*DATA FOR THIS TASK*
....................
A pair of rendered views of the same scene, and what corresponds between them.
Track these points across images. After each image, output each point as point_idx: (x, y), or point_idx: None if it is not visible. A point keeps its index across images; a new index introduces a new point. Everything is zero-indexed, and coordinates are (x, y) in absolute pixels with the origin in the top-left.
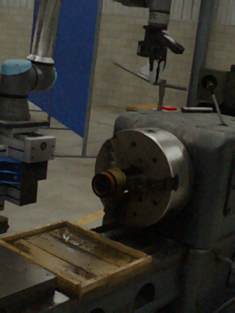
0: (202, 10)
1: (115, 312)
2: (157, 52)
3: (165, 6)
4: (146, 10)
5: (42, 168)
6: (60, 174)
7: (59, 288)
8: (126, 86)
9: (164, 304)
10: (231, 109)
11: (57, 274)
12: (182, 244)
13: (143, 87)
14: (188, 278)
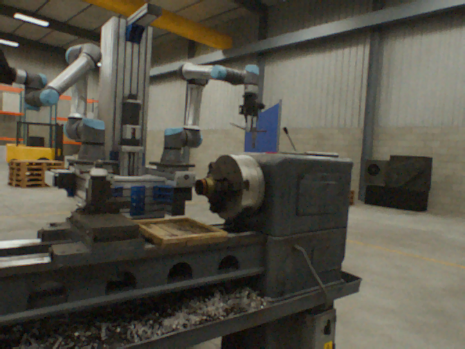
0: (366, 118)
1: (201, 269)
2: (249, 110)
3: (252, 80)
4: (326, 122)
5: (188, 192)
6: None
7: (155, 243)
8: None
9: (248, 275)
10: (393, 188)
11: (154, 234)
12: (263, 233)
13: None
14: (268, 258)
....................
*EXERCISE OBJECTIVE*
Please transcribe exactly the lines from the one that contains "9: (164, 304)" through the closing line of the entries, with no pictures.

*ANSWER TO THIS TASK*
9: (164, 304)
10: (231, 109)
11: (57, 274)
12: (182, 244)
13: (143, 87)
14: (188, 278)
0: (366, 118)
1: (201, 269)
2: (249, 110)
3: (252, 80)
4: (326, 122)
5: (188, 192)
6: None
7: (155, 243)
8: None
9: (248, 275)
10: (393, 188)
11: (154, 234)
12: (263, 233)
13: None
14: (268, 258)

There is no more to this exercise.